The Health Practitioners Disciplinary Tribunal has suspended a nurse for nine months and ordered her to pay costs after she received 20 criminal convictions in the District Court. The nurse was ordered to pay $3,500 in costs.
The nurse faced 20 convictions for benefit fraud under the Crimes Act.
She received a number of benefits from the Ministry of Social Development over the span of eight years, including the domestic purposes benefit and the sole parent benefit. While the nurse received the benefits she was employed and entered into a de facto relationship.
The nurse failed to mention these circumstances to Inland Revenue and failed to provide details of her income.
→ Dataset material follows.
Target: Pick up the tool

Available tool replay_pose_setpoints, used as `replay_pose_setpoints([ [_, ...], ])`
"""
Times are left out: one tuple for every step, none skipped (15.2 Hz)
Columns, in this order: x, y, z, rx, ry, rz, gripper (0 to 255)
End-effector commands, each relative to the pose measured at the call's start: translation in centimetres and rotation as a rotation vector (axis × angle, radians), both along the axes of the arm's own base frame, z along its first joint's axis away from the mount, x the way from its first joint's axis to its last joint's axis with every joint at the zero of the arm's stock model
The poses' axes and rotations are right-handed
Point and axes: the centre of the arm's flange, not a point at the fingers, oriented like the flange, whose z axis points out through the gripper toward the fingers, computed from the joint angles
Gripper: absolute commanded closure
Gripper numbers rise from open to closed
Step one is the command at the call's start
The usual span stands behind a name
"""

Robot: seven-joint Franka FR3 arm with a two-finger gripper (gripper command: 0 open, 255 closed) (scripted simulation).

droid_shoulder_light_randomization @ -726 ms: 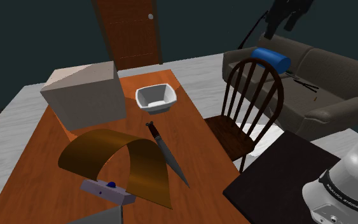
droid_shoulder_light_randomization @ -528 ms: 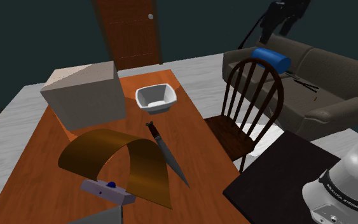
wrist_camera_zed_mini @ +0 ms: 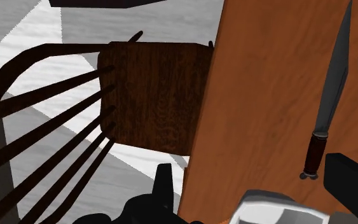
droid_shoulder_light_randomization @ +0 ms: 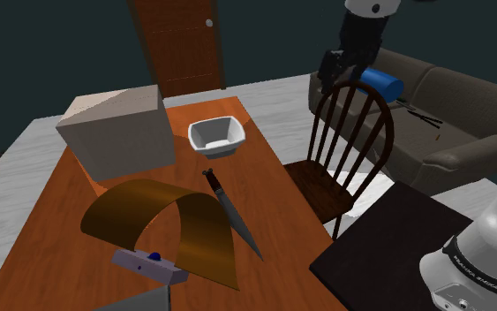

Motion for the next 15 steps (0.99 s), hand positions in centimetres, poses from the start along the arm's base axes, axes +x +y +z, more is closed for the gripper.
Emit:
replay_pose_setpoints([
  [1.1, 1.4, -2.1, 0.005, 0.009, -0.007, 0],
  [1.7, 2.0, -3.0, 0.007, 0.014, -0.009, 0],
  [2.2, 2.7, -4.0, 0.009, 0.019, -0.012, 0],
  [2.8, 3.4, -5.0, 0.011, 0.024, -0.015, 0],
  [3.4, 4.1, -6.0, 0.013, 0.03, -0.018, 0],
  [3.9, 4.8, -7.0, 0.015, 0.035, -0.021, 0],
  [4.5, 5.5, -8.0, 0.017, 0.04, -0.024, 0],
  [5.0, 6.2, -9.0, 0.019, 0.045, -0.027, 0],
  [5.6, 6.9, -10.0, 0.021, 0.05, -0.03, 0],
  [6.1, 7.6, -11.0, 0.023, 0.055, -0.033, 0],
  [6.7, 8.2, -12.0, 0.025, 0.06, -0.036, 0],
  [7.2, 8.9, -13.0, 0.027, 0.065, -0.039, 0],
  [7.8, 9.6, -14.0, 0.029, 0.07, -0.042, 0],
  [8.3, 10.3, -15.0, 0.031, 0.075, -0.045, 0],
  [8.8, 11.0, -16.0, 0.033, 0.08, -0.048, 0],
])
The nurse filed various forms while receiving the benefits, which failed to disclose these changes.
These factors meant that the nurse was not actually entitled to any benefit. The overpayments spanning approximately eight years totalled $208,945.
The Tribunal had to determine whether the nurse’s actions reflected adversely on her fitness to practice.
The Tribunal has historically found that dishonesty will reflect negatively on a person’s fitness to practice, including in terms of fraudulent claims for government funding. The Tribunal decided that 20 convictions of benefit fraud, amounting to over $200,000, was a serious level of offending and reflected adversely on the nurse’s fitness to practice.
The penalties available to the Tribunal included cancellation or suspension of the nurse’s registration, imposing conditions on her practice, censure and costs to the Tribunal.
The Tribunal considered that there were some mitigating factors to cancelling the nurse’s registration. These included the fact that the nurse was going through a traumatic experience at the time of the convictions, that the convictions happened outside of her work as a nurse, that large parts of the offending occurred before she became a nurse, and that she had several favourable references.
The Tribunal decided to suspend the nurse for nine months and ordered that she be supervised for a period of time upon her return to work. The nurse was also ordered to pay over $3,500 in contribution to the costs of the hearing.
As well as these penalties, the nurse was ordered to attend three sessions with a supervisor of the Nursing Council to focus on the implications of her convictions, was ordered to complete a course in the ethics of nursing, as well as notify any potential future employers of the Tribunal’s decision.